Most developers who localize their App Store listing for the first time do it wrong — not because localization is hard, but because they skip steps that are easy to miss when you've never done it before.

They translate their English keywords instead of researching local ones. They forget to localize screenshot text. They submit and check rankings two weeks later, before Apple has even finished indexing. They don't track which keywords moved.

This checklist covers every step in the correct order: from selecting which markets to localize for, through building each metadata field, to tracking results correctly after submission. Work through it once per market and you'll catch everything.


Phase 1: Market Selection

Before writing a single keyword, confirm the market is worth prioritizing.

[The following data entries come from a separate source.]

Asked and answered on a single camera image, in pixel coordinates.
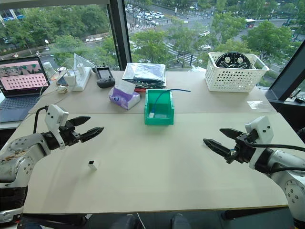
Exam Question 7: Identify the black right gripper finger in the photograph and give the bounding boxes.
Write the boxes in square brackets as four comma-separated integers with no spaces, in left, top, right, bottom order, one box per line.
[219,128,247,139]
[203,138,234,160]

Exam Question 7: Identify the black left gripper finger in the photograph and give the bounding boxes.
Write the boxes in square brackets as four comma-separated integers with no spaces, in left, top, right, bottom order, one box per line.
[68,115,92,128]
[78,126,105,143]

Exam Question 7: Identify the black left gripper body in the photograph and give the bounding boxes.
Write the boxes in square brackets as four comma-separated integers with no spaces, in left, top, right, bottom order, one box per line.
[59,120,81,146]

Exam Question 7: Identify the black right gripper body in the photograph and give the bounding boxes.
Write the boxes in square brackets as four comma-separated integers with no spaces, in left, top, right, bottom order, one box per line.
[225,132,260,165]

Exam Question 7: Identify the white charger adapter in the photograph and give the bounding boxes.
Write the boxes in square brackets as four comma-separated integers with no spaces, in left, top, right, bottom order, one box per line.
[63,69,76,86]

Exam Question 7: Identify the white power strip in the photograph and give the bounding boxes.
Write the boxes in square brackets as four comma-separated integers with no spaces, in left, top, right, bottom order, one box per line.
[71,66,92,92]

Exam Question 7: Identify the smartphone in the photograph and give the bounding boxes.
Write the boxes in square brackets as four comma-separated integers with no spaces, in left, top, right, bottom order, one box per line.
[56,72,68,86]

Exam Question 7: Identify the black handheld remote controller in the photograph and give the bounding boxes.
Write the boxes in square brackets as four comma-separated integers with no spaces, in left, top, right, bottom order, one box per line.
[95,62,116,89]

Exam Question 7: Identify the purple tissue pack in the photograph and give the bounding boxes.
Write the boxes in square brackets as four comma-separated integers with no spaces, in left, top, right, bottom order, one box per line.
[108,80,142,110]

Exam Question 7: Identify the clear plastic bottle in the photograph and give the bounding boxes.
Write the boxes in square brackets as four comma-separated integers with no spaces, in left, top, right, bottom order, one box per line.
[43,62,58,83]

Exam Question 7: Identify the white perforated plastic basket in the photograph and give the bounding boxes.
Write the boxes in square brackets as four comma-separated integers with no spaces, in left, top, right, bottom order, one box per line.
[205,52,270,93]

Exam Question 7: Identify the open laptop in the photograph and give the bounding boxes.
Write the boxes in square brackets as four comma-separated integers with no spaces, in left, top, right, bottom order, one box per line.
[0,56,51,123]

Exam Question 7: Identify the green plastic bin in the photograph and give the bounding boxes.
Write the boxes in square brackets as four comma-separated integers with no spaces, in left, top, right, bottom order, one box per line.
[143,89,175,126]

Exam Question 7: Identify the black round circuit board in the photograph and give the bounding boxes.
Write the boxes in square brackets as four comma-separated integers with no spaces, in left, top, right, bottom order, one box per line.
[215,51,252,70]

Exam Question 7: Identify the dark folded plastic bags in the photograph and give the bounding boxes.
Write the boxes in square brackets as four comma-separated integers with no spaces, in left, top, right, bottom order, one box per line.
[122,62,167,89]

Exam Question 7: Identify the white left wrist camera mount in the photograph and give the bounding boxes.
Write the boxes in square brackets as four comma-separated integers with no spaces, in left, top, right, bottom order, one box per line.
[44,104,69,150]

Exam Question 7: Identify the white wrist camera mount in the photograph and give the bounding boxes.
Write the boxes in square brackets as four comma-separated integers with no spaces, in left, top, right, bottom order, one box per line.
[44,104,69,150]
[244,116,275,148]

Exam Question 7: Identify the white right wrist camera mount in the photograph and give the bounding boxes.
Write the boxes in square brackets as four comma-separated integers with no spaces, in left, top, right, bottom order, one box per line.
[244,116,275,148]

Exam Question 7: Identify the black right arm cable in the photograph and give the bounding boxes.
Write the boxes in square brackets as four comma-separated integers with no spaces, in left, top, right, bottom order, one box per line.
[245,140,305,174]

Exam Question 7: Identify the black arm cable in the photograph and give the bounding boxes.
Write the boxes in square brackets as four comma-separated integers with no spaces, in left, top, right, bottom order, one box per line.
[245,140,305,174]
[33,106,48,134]

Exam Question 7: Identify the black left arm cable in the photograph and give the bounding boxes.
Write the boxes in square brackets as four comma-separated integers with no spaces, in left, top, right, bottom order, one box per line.
[33,106,48,134]

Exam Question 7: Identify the blue cable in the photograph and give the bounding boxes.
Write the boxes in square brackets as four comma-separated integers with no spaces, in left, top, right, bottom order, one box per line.
[149,89,191,118]

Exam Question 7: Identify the dark window frame post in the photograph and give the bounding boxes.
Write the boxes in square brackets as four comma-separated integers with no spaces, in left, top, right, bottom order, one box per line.
[106,0,132,71]

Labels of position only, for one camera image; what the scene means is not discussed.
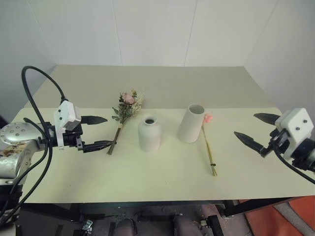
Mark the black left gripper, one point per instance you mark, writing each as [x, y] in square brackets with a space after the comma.
[72, 138]

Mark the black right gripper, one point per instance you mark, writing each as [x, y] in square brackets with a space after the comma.
[279, 138]

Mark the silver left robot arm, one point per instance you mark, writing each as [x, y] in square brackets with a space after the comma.
[15, 134]

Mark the white bottle-shaped vase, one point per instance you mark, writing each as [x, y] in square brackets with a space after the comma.
[149, 135]

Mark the white cylinder vase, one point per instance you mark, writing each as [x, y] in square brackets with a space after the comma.
[190, 125]

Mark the dried bouquet with pink rose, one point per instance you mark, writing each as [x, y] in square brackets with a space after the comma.
[128, 104]

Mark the pink flower on long stem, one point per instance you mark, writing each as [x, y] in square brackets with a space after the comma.
[208, 119]

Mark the silver metal caster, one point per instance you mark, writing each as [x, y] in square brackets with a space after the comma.
[87, 225]

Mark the orange floor mat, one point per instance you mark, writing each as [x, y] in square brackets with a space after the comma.
[275, 221]

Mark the dark rounded shape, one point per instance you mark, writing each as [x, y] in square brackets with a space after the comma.
[125, 226]

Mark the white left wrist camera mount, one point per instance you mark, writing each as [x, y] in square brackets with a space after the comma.
[66, 111]

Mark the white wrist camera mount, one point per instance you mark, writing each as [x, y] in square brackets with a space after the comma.
[295, 121]
[66, 111]

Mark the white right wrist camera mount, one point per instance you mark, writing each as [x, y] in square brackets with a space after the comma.
[295, 121]

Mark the black table frame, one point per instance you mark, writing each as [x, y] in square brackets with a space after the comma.
[246, 206]

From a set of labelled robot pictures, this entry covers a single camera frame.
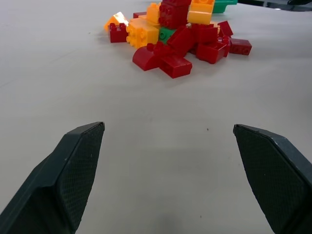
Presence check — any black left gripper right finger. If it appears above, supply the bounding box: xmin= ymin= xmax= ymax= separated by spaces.
xmin=233 ymin=124 xmax=312 ymax=234

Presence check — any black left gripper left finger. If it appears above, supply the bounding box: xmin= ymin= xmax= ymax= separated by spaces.
xmin=0 ymin=121 xmax=105 ymax=234

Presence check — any red curved plastic building brick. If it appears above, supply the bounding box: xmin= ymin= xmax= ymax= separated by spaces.
xmin=132 ymin=45 xmax=160 ymax=72

  • [ ] Check your app's current install countries in App Store Connect. Go to Analytics → App Store → Installs → by Country. Are there countries with downloads but no localized metadata? Those are your first targets — demand already exists.
  • [ ] Confirm the language has a separate locale in App Store Connect. German (de), French (fr), Japanese (ja), Korean (ko), Brazilian Portuguese (pt-BR) — all separate fields. Spanish has two: Spain (es) and Mexico/Latin America (es-MX). Don't assume one covers the other.
  • [ ] Assess competition in this market for your category. Search your primary keyword in the App Store with region set to the target country. How many apps appear? What's the rating count of the top 3? If they have fewer than 1,000 ratings, competition is achievable.
  • [ ] Confirm there's keyword search volume in this market for your category. Use AppTweak, ASOdesk, or AppFollow set to the target country. If your category term has zero search volume in that country's language, the market may not be ready yet.

Priority order for most indie apps: Japan → Germany → France → South Korea → Australia → Brazil → Spain/Mexico


Phase 2: Keyword Research

This is the highest-leverage step and the most commonly skipped. Do not copy or translate your English keyword field.

  • [ ] Set your ASO research tool to the target country. AppTweak, ASOdesk, and AppFollow all support per-country data. Searching from US data gives you US search behavior — not German, Japanese, or French.
  • [ ] Search your app's core function in the local language. Start with the most direct term for what your app does (e.g., "Habit-Tracker" in German, "traceur d'habitudes" in French) and look at what related keywords the tool surfaces.
  • [ ] Build a keyword list of 20–30 candidates. For each, note: search volume, keyword difficulty, and how many apps are already ranking for it.
  • [ ] Check competitor keyword fields. Look at the top 3–5 apps in your category in this market. What terms appear in their titles and subtitles? What keywords do rank-tracking tools show them indexed for? Those are validated search terms.
  • [ ] Identify keyword gaps. Which terms do your competitors rank for that your app doesn't appear for at all? These are the highest-priority additions to your keyword field.
  • [ ] Flag compound word opportunities (for German and Korean). German compound nouns and Korean compound terms often have lower competition than their component words. "Schlaftracker" may have less competition than "Schlaf" + "Tracker" separately.
  • [ ] Separate high-volume/high-difficulty from low-volume/low-difficulty. Your title and subtitle should target the highest-volume achievable terms. Your keyword field should fill remaining character space with lower-competition long-tail terms.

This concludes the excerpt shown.